(Exercise brief) Reproduce each record exactly.

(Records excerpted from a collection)
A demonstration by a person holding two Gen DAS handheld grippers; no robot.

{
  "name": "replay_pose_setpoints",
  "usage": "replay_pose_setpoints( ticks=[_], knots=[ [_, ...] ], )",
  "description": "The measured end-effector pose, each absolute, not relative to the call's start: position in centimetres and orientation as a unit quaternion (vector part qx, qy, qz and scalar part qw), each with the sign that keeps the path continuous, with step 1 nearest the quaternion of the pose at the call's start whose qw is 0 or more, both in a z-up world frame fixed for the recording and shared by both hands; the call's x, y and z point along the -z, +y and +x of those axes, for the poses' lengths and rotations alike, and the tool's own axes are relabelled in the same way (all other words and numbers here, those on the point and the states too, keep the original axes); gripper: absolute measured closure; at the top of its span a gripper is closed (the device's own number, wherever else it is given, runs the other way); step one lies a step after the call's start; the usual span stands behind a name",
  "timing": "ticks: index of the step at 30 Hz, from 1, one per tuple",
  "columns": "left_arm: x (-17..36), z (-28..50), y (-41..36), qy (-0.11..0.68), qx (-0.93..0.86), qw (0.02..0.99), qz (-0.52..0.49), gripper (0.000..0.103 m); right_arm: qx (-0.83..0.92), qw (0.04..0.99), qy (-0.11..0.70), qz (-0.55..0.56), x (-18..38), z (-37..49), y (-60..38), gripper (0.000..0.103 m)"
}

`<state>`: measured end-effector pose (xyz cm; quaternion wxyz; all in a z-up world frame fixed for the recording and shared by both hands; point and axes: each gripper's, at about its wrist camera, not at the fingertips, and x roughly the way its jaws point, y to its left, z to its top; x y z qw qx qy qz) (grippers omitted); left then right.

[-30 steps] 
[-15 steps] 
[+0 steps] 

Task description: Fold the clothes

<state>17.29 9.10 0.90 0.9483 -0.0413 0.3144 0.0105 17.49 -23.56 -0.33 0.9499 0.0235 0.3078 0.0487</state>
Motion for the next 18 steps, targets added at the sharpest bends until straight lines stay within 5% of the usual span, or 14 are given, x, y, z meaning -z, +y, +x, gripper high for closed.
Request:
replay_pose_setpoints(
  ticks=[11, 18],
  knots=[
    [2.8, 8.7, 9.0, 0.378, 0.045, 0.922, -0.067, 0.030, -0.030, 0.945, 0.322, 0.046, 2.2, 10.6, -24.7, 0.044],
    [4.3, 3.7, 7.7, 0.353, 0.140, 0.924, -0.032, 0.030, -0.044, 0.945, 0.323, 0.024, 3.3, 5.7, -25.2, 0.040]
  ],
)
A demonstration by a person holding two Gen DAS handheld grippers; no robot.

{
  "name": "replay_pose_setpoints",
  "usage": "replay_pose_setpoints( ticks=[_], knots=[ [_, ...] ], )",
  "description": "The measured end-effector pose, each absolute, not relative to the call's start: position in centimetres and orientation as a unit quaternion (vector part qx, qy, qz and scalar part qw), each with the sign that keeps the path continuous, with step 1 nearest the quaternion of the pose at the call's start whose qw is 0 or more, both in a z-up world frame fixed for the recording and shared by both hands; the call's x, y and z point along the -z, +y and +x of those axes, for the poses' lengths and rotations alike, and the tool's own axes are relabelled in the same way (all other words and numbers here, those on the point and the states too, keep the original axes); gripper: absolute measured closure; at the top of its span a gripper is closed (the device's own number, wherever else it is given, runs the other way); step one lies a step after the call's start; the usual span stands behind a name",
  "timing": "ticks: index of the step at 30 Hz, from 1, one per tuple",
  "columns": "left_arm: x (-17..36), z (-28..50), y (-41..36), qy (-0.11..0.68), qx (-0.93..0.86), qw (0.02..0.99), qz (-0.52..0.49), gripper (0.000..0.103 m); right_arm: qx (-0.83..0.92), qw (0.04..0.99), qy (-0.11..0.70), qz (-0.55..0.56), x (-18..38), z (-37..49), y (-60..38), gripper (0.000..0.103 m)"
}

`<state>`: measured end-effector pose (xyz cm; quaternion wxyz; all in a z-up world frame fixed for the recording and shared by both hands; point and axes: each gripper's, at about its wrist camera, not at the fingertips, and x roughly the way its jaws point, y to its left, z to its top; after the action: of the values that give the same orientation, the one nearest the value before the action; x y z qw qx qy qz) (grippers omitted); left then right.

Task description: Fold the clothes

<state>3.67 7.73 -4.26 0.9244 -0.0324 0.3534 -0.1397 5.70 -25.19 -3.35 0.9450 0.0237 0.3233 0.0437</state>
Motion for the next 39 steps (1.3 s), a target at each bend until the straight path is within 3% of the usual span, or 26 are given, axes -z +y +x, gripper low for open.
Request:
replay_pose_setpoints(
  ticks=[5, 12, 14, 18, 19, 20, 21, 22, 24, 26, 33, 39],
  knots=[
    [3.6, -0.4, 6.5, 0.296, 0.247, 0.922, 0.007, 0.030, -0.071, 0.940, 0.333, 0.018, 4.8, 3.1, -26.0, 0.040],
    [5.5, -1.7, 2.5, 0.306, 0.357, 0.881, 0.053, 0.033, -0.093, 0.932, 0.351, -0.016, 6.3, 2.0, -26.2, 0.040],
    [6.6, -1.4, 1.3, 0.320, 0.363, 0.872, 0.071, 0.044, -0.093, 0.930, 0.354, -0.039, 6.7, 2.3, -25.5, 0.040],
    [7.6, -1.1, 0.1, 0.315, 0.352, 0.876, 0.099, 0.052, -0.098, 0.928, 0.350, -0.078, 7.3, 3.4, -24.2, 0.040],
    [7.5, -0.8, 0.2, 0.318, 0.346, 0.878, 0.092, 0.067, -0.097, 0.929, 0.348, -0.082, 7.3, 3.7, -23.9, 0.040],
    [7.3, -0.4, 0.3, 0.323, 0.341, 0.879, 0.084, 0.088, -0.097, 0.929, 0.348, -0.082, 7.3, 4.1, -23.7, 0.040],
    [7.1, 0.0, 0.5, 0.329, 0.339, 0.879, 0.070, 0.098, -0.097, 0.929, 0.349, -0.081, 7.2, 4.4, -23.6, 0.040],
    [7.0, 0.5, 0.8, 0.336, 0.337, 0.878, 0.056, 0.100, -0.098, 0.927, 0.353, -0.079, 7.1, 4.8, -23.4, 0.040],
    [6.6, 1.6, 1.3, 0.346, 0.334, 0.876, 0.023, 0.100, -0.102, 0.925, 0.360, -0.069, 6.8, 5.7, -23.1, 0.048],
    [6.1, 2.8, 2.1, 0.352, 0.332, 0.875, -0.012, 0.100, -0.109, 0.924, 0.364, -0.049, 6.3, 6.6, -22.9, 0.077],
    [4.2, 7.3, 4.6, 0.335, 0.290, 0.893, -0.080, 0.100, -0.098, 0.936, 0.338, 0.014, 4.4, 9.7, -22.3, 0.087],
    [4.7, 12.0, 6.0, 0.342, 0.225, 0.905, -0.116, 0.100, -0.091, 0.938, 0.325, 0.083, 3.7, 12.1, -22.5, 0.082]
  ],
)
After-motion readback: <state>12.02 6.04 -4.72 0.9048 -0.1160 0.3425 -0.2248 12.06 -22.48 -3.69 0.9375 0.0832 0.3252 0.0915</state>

(Answer box)
A demonstration by a person holding two Gen DAS handheld grippers; no robot.

{
  "name": "replay_pose_setpoints",
  "usage": "replay_pose_setpoints( ticks=[_], knots=[ [_, ...] ], )",
  "description": "The measured end-effector pose, each absolute, not relative to the call's start: position in centimetres and orientation as a unit quaternion (vector part qx, qy, qz and scalar part qw), each with the sign that keeps the path continuous, with step 1 nearest the quaternion of the pose at the call's start whose qw is 0 or more, both in a z-up world frame fixed for the recording and shared by both hands; the call's x, y and z point along the -z, +y and +x of those axes, for the poses' lengths and rotations alike, and the tool's own axes are relabelled in the same way (all other words and numbers here, those on the point and the states too, keep the original axes); gripper: absolute measured closure; at the top of its span a gripper is closed (the device's own number, wherever else it is given, runs the other way); step one lies a step after the call's start; the usual span stands behind a name",
  "timing": "ticks: index of the step at 30 Hz, from 1, one per tuple",
  "columns": "left_arm: x (-17..36), z (-28..50), y (-41..36), qy (-0.11..0.68), qx (-0.93..0.86), qw (0.02..0.99), qz (-0.52..0.49), gripper (0.000..0.103 m); right_arm: qx (-0.83..0.92), qw (0.04..0.99), qy (-0.11..0.70), qz (-0.55..0.56), x (-18..38), z (-37..49), y (-60..38), gripper (0.000..0.103 m)"
}

`<state>`: measured end-effector pose (xyz cm; quaternion wxyz; all in a z-up world frame fixed for the recording and shared by both hands; point and axes: each gripper's, at about its wrist camera, not at the fingertips, and x roughly the way its jaws point, y to its left, z to its top; x y z qw qx qy qz) (grippers omitted); left then right.

[-30 steps] 
[-15 steps] 
[+0 steps] 

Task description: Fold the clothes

<state>17.29 9.10 0.90 0.9483 -0.0413 0.3144 0.0105 17.49 -23.56 -0.33 0.9499 0.0235 0.3078 0.0487</state>
Motion for the next 18 steps, targets added at the sharpest bends until straight lines stay within 5% of the usual span, or 14 are given, x, y, z meaning -z, +y, +x, gripper high for closed.
Request:
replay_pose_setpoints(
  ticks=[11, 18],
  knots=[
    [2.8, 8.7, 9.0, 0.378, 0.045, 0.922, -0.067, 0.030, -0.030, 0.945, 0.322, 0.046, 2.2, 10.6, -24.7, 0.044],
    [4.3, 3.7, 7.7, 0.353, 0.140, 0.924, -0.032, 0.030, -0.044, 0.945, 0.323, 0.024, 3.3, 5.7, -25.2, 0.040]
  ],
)
A demonstration by a person holding two Gen DAS handheld grippers; no robot.

{
  "name": "replay_pose_setpoints",
  "usage": "replay_pose_setpoints( ticks=[_], knots=[ [_, ...] ], )",
  "description": "The measured end-effector pose, each absolute, not relative to the call's start: position in centimetres and orientation as a unit quaternion (vector part qx, qy, qz and scalar part qw), each with the sign that keeps the path continuous, with step 1 nearest the quaternion of the pose at the call's start whose qw is 0 or more, both in a z-up world frame fixed for the recording and shared by both hands; the call's x, y and z point along the -z, +y and +x of those axes, for the poses' lengths and rotations alike, and the tool's own axes are relabelled in the same way (all other words and numbers here, those on the point and the states too, keep the original axes); gripper: absolute measured closure; at the top of its span a gripper is closed (the device's own number, wherever else it is given, runs the other way); step one lies a step after the call's start; the usual span stands behind a name",
  "timing": "ticks: index of the step at 30 Hz, from 1, one per tuple",
  "columns": "left_arm: x (-17..36), z (-28..50), y (-41..36), qy (-0.11..0.68), qx (-0.93..0.86), qw (0.02..0.99), qz (-0.52..0.49), gripper (0.000..0.103 m); right_arm: qx (-0.83..0.92), qw (0.04..0.99), qy (-0.11..0.70), qz (-0.55..0.56), x (-18..38), z (-37..49), y (-60..38), gripper (0.000..0.103 m)"
}

`<state>`: measured end-effector pose (xyz cm; quaternion wxyz; all in a z-up world frame fixed for the recording and shared by both hands; point and axes: each gripper's, at about its wrist camera, not at the fingertips, and x roughly the way its jaws point, y to its left, z to its top; after the action: of the values that give the same orientation, the one nearest the value before the action; x y z qw qx qy qz) (grippers omitted); left then right.

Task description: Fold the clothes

<state>3.67 7.73 -4.26 0.9244 -0.0324 0.3534 -0.1397 5.70 -25.19 -3.35 0.9450 0.0237 0.3233 0.0437</state>
Motion for the next 39 steps (1.3 s), a target at each bend until the straight path is within 3% of the usual span, or 26 are given, axes -z +y +x, gripper low for open.
Request:
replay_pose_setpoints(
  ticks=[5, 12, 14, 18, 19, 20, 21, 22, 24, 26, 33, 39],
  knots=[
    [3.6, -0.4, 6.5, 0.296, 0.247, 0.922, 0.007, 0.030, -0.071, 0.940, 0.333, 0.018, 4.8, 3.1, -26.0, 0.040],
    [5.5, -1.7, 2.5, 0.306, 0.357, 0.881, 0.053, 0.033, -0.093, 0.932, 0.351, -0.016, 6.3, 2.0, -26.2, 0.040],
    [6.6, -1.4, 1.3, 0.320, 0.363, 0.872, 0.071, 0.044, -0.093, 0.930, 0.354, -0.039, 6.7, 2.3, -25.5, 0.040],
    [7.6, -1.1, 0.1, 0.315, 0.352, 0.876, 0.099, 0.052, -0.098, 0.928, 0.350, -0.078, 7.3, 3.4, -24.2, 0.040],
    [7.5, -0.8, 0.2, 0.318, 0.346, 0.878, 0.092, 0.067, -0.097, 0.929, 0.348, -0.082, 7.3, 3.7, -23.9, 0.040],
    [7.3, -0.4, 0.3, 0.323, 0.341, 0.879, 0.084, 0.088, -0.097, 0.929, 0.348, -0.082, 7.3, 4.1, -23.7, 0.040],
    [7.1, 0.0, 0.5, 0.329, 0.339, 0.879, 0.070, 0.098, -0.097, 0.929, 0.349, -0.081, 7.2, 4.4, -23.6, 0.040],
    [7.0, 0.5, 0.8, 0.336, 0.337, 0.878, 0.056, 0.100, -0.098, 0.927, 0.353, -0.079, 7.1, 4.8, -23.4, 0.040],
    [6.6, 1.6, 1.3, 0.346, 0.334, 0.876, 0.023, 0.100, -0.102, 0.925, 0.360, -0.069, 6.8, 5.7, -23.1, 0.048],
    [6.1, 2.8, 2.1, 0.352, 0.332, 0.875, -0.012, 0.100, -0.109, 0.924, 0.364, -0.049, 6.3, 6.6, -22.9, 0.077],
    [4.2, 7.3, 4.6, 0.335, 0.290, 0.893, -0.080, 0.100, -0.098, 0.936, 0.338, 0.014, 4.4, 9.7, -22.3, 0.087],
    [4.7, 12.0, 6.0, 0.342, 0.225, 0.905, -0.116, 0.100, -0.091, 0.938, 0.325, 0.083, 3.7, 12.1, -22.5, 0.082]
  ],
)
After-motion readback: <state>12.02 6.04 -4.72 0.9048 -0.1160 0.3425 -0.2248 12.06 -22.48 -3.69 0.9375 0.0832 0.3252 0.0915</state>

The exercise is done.